Pequenas Coisas

Estava assistindo ao "Fantástico", naquele típico fim de noite brasileiro, melancólico, sob uma noite fria e úmida, cheia de garoa (como nos ditos "bons tempos") e temperatura na casa dos 10 ºC.

Bem agasalhado, protegido pelas janelas e portas fechadas, enrolado num cobertor e com um chocolate quente nas mãos, ainda assim sentia o frio percorrer meu corpo.

O anúncio da reportagem foi cortante como o vento lá fora. Ainda temos em nosso país 16 milhões de analfabetos. 16 milhões de pessoas que não têm o mínimo de instrução. Chega a ser vergonhoso!

Mas, ao contrário de encher estas próximas linhas de ódio aos nossos governantes e atestar minha hipocrisia frente ao problema, deixei-me levar pelo outro lado da reportagem.

Ela apresentava pessoas que estavam tentando, após muitos anos na escuridão total da ignorância, aprender a ler e a escrever. Mostrava salas de aula, onde podiam ser ver adultos humildemente soletrando palavras básicas, esforçando-se heroicamente para entender aquele complicado emaranhado de traços, que até muito pouco tempo atrás, nada significavam senão esta última definição.

A reportagem seguia mostrando como este aprendizado mudava (ou mudará) a vida dos entrevistados e acabava com a alegria em lágrimas do pedreiro que iria mandar sua primeira carta de próprio punho ao pai, morador do Ceará.

Corri para a tela do computador, misto de inglês, português, desenhos e números. Olhei para o teclado, 105 teclas (contei), 26 só de letras (sem contar o "Ç") complementadas por códigos e números em profusão.

Comecei a digitar este texto sem o mínimo esforço, sem parar para ordenar estes signos. A grande prova de que as palavras fazem parte do meu próprio ser.

No entanto, e muito embora todos vocês saibam de minha paixão pela escrita, nunca houvera me emocionado ou sequer ostentado orgulho em sabê-lo fazer. Jamais olhara para este simples ato como uma grande dádiva, um conhecimento superior, um desafio vencido...uma enorme conquista.
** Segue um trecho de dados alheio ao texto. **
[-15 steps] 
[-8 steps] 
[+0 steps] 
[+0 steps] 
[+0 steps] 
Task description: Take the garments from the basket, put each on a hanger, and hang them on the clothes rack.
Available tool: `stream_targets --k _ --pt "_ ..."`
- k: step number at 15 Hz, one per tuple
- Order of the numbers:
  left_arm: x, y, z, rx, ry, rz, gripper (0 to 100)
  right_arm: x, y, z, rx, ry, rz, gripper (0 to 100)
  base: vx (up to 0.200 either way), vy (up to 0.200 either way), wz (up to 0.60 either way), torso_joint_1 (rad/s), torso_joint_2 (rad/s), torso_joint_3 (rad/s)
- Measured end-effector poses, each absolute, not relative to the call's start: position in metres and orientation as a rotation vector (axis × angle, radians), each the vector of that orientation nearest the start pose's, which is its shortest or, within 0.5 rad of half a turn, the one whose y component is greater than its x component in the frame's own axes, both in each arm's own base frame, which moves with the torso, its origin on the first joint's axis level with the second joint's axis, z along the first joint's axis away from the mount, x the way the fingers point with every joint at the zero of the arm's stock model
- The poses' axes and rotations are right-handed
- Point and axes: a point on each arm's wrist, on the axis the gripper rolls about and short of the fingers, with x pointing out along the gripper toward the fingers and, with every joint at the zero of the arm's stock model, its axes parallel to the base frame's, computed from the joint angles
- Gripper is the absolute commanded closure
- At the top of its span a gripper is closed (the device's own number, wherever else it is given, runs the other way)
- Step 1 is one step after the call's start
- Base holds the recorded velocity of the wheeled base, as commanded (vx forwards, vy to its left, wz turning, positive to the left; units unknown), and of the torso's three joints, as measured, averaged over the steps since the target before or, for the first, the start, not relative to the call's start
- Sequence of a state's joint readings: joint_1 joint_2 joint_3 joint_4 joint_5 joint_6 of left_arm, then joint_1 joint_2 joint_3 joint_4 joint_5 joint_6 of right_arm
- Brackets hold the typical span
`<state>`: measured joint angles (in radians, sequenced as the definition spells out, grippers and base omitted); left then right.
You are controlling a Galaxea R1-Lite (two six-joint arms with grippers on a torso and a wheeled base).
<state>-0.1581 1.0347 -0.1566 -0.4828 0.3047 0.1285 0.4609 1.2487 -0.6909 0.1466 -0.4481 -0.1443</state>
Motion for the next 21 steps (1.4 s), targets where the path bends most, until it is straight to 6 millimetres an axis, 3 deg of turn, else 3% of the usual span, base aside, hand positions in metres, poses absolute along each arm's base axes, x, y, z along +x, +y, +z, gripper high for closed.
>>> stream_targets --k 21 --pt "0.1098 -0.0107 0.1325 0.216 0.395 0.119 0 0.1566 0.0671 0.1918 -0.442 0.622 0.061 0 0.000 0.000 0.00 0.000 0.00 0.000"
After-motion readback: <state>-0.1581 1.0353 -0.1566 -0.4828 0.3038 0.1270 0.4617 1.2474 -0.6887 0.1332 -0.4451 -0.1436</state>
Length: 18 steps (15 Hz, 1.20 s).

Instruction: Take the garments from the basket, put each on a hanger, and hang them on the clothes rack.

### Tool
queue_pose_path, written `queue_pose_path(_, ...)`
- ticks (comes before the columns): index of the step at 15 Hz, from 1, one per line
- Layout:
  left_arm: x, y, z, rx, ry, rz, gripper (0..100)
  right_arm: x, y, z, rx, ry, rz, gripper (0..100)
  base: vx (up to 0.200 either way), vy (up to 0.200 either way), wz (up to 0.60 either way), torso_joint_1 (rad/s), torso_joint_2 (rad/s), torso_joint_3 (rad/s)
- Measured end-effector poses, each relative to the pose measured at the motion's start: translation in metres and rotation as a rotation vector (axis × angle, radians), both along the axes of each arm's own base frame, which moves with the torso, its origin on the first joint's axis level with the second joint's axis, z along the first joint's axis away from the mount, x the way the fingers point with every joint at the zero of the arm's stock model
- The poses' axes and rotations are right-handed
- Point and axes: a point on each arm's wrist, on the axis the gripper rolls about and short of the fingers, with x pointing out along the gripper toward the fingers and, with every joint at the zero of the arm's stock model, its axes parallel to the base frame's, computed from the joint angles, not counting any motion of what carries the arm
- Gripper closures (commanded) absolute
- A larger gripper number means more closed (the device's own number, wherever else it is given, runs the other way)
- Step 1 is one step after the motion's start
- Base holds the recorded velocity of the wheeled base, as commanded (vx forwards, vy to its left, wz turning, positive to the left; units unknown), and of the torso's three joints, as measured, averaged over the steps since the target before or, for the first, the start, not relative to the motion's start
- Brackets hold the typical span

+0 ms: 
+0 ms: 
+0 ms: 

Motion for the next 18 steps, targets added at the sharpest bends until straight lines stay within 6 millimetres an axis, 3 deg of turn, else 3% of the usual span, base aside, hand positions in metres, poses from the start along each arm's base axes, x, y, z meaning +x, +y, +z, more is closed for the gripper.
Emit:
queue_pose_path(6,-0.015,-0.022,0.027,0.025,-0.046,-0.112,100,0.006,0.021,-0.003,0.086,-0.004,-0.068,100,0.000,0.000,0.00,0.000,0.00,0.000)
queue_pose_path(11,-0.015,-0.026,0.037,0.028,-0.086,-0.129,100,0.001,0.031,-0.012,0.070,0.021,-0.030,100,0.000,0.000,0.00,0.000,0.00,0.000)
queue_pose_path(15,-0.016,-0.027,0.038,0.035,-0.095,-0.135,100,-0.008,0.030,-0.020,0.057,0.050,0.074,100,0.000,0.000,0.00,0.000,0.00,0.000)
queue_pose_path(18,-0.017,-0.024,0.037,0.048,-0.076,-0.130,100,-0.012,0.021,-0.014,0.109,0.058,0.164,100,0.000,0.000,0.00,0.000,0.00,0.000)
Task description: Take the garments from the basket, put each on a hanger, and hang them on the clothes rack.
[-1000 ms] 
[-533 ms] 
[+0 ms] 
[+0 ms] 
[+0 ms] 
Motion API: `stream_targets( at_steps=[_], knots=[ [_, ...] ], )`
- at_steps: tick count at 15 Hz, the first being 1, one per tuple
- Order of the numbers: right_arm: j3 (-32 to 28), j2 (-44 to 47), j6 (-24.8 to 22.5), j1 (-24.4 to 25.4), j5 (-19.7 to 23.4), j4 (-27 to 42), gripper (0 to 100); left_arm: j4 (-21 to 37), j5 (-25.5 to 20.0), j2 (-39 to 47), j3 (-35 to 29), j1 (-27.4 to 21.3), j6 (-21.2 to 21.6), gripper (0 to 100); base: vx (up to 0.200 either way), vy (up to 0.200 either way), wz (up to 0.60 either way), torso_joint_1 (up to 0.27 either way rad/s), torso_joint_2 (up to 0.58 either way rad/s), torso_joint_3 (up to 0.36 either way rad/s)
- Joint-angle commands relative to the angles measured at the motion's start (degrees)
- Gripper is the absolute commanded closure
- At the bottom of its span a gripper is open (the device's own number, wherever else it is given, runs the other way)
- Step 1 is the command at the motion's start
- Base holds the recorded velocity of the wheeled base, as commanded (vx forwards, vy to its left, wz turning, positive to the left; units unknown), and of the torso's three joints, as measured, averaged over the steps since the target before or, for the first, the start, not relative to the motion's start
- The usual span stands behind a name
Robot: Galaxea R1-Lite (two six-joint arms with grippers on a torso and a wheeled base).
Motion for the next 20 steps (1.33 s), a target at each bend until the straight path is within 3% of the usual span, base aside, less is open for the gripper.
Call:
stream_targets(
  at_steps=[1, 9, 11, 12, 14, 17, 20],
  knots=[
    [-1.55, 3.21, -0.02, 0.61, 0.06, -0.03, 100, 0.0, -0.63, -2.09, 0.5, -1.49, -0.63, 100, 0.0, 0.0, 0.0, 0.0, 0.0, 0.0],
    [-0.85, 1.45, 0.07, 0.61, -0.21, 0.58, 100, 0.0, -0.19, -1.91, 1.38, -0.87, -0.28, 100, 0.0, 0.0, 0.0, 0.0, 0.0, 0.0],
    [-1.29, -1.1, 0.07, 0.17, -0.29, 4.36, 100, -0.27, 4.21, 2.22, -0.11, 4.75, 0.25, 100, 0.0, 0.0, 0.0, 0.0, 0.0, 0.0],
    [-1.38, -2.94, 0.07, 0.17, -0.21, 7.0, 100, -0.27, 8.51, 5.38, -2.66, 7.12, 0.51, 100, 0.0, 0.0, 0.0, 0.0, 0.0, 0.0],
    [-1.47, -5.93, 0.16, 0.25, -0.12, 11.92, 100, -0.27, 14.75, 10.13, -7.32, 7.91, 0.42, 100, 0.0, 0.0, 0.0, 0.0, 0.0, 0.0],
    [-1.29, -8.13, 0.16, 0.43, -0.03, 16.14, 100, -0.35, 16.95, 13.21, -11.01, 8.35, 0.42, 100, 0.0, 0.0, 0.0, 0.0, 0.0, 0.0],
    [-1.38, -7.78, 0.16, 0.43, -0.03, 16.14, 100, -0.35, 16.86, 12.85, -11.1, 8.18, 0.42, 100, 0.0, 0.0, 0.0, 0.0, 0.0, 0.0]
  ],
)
Ao ver aquele senhor, na TV, chorar de emoção, senti no fundo do coração, que muitas de nossas alegrias são encobertas pelo inconsciente, pela arrogância de nosso automatismo.

E ao mesmo tempo, que não cabe somente aos nossos governantes a tarefa de educar, mas sim a nós mesmos, a lição de deixarmos de lado nosso egoísmo e repartirmos o pouco que conhecemos com quem quer que esteja ao nosso lado.